Coaching career (HC unless noted)
- 2025–present: Arizona State (assistant)

= Trenton Bourguet =

American football coach & former player

Trenton Bourguet is a former American college football quarterback and a current assistant coach for the Arizona State.

== Early life ==
Bourguet attended Marana High School in Tucson, Arizona, where he completed 443 of 644 pass attempts for 7,612 yards and 86 touchdowns with 23 interceptions. He also rushed for 894 yards and 13 touchdowns and hauled in 11 receptions for 114 yards and one touchdown. On defense, Bourguet notched 19 tackles, three pass deflections, and three interceptions. He decided to walk on to play college football at Arizona State University.

== College career ==
In the COVID shortened 2020 season, Bourguet only played in one game where he completed one of two passes for 24 yards. In 2021, he went seven for ten for 91 yards and a touchdown and rushed for seven yards. In week 6 of the 2022 season, Bourguet replaced injured starter Emory Jones and completed 15 of 21 pass attempts for 182 yards and three touchdowns with one interception in an upset win over #21 Washington, earning Manning quarterback of the week honors. The following week, he got his first career start versus Colorado. In the game, Bourguet completed 32 of 43 passes for 435 yards and three touchdowns with one interception in a win over Colorado. He finished the 2022 season starting in five games, where he completed 145 of 203 passes for 1,490 yards and 11 touchdowns with five interceptions.
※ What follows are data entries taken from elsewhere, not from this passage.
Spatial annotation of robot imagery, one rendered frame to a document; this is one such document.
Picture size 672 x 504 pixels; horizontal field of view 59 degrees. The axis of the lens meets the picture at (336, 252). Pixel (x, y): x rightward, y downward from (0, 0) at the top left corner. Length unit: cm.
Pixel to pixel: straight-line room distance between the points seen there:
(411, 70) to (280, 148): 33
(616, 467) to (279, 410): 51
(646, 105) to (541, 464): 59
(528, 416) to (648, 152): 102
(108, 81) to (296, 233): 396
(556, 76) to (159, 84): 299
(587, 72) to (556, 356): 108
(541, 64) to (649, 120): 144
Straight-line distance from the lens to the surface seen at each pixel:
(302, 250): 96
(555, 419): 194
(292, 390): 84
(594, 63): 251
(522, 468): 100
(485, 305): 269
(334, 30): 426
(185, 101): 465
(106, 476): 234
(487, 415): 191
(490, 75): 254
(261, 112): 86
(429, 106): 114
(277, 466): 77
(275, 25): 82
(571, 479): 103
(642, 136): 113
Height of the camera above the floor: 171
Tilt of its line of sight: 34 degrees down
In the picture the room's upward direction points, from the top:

Bourguet got his first start of the 2023 season in week 3 against Fresno State, but left the game in the first quarter with an injury.

Pre-draft measurables
| Height | Weight |
| 5 ft 11+1⁄4 in (1.81 m) | 185 lb (84 kg) |
Values from Pro Day

==Coaching career==
In February 2025, Bourguet was announced to be the assistant running backs coach for the Arizona State Sun Devils.
== Personal life ==
Bourguet is the brother of BYU quarterback Treyson Bourguet.